This event is organized by the Schwartz Reisman Institute for Technology and Society.
Note: Event details may change. Please refer to the Schwartz Reisman Institute for Technology and Society’s events page for the most current information.
Our weekly SRI Seminar Series welcomes Faculty Affiliate Zhijing Jin, an assistant professor at the University of Toronto and a research scientist at the Max Planck Institute, with affiliations spanning CIFAR, the Vector Institute, ELLIS, and the Schwartz Reisman Institute. Her work sits at the intersection of artificial intelligence, society, and scientific inquiry, with a focus on advancing both the technical foundations and responsible development of AI.
Jin’s research engages broad questions around large language models, causal reasoning, and AI safety, alongside collaborative and institutional approaches to governing complex AI systems. Across academic, policy, and interdisciplinary communities, she is actively involved in shaping conversations about how advanced AI can be made more robust, interpretable, and socially aligned.
Talk title:
“Emergent AI safety risks in multi-agent LLMs”
Abstract:
As AI systems take on more autonomous roles in the knowledge-work economy, they’ll increasingly interact with each other. However, will the AI agents coordinate for social good, or exploit rival agents and people in ways that put humans at serious risk?
In this talk I will explain how we assess these dangers with large-scale social simulations and game-theoretic analysis. We find that reasoning agents with sophisticated thinking often fail to sustain cooperation in a multitude of settings. Surprisingly, stronger reasoning capabilities often make models more prone to selfish strategies like free-riding. Finally, we present a framework that organizes multi-agent safety threats using well-established game-theoretic models, spanning multiple canonical dynamics grounded in diverse, realistic instantiations to probe robustness beyond any single setting.
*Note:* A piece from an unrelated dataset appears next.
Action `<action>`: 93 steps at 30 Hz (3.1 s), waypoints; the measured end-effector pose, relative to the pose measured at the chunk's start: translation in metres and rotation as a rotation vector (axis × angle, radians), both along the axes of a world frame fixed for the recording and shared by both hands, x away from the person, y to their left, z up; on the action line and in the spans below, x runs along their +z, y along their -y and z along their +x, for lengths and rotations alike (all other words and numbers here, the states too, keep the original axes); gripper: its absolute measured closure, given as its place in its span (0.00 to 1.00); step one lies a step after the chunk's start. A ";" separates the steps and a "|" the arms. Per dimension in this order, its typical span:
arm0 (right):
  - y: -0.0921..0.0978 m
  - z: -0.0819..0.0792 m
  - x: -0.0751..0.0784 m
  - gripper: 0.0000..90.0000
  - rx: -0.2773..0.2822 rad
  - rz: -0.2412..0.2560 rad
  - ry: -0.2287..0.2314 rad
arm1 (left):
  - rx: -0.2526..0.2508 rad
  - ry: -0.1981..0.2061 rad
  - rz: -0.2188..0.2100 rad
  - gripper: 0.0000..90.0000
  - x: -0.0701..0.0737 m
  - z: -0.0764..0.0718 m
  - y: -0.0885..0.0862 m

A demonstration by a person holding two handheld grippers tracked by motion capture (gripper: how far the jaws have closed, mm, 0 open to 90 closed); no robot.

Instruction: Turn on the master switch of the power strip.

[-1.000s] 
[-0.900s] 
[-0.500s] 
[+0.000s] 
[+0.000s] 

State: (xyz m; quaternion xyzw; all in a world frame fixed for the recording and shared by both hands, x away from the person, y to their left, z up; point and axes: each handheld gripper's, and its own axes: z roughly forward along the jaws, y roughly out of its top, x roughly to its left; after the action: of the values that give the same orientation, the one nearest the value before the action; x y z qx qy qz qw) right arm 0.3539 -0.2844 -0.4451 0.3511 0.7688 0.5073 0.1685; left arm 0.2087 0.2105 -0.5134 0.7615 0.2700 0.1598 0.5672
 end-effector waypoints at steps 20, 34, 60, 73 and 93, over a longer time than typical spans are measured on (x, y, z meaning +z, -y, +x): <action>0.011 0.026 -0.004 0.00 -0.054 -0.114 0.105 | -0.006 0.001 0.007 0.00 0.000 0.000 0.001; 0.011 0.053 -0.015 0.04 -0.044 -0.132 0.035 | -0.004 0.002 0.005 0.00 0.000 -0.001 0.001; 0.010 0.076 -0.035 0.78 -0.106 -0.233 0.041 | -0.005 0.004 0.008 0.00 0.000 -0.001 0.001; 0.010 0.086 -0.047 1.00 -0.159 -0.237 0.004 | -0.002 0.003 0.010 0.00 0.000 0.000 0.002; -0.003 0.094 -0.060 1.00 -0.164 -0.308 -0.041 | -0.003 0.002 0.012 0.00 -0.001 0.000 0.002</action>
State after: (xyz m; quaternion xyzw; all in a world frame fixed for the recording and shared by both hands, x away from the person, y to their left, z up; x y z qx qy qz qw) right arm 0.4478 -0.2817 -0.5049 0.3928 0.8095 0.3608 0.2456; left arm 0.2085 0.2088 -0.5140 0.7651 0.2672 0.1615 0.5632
These strategic failures (where models’ decisions diverge from game-theoretic optimality) persist for state-of-the-art reasoning models, but various intervention mechanisms such as mediation by a neutral agent and agent-to-agent commitment protocols show a promising path towards pareto frontier in mutli-agent scenarios.
Moderator: Nisarg Shah, Department of Computer Science
Location: Online
Suggested reading:
Giorgio Piatti, Zhijing Jin, Max Kleiman-Weiner, Bernhard Schölkopf, Mrinmaya Sachan, Rada Mihalcea, “Cooperate or collapse: Emergence of sustainable cooperation in a society of LLM agents” (NeurIPS 2024), arXiv:2404.16698
David Guzman Piedrahita, Yongjin Yang, Mrinmaya Sachan, Giorgia Ramponi, Bernhard Schölkopf, Zhijing Jin,“Corrupted by reasoning: Reasoning LLMs become free-riders in public goods games” (COLM 2025), arXiv:2506.23276
Steffen Backmann, David Guzman Piedrahita, Emanuel Tewolde, Rada Mihalcea, Bernhard Schölkopf, Zhijing Jin, “When ethics and payoffs diverge: LLM agents in morally charged social dilemmas” (preprint 2025), arXiv:2505.19212
Younwoo Choi, Changling Li, Yongjin Yang, Zhijing Jin, “Agent-to-agent theory of mind: Testing interlocutor awareness among LLMs” (EMNLP 2025), arXiv:2506.22957
About Zhijing Jin
SRI Faculty Affiliate Zhijing Jin is an incoming assistant professor at the University of Toronto and a research scientist at the Max Planck Institute, with additional affiliations as a CIFAR AI Chair, faculty member at the Vector Institute, ELLIS advisor, and faculty affiliate at the Schwartz Reisman Institute. Her work sits at the intersection of artificial intelligence, causal reasoning, and responsible AI, with a focus on advancing both the technical foundations of large language models and their alignment with societal values.
Her research spans large language models, causal inference, multi-agent systems, and AI safety, alongside complementary work in interpretability and robustness. Jin is an active contributor to the international AI research community, serving in leadership and mentorship roles across major conferences and initiatives, and her work has been recognized with multiple awards and fellowships. Her research has also been featured in outlets including WIRED, MIT News, and Chip magazine.
About the SRI Seminar Series
The SRI Seminar Series brings together the Schwartz Reisman community and beyond for a robust exchange of ideas that advance scholarship at the intersection of technology and society. Seminars are led by a leading or emerging scholar and feature extensive discussion.
Each week, a featured speaker will present for 45 minutes, followed by an open discussion. Registered attendees will be emailed a Zoom link before the event begins. The event will be recorded and posted online.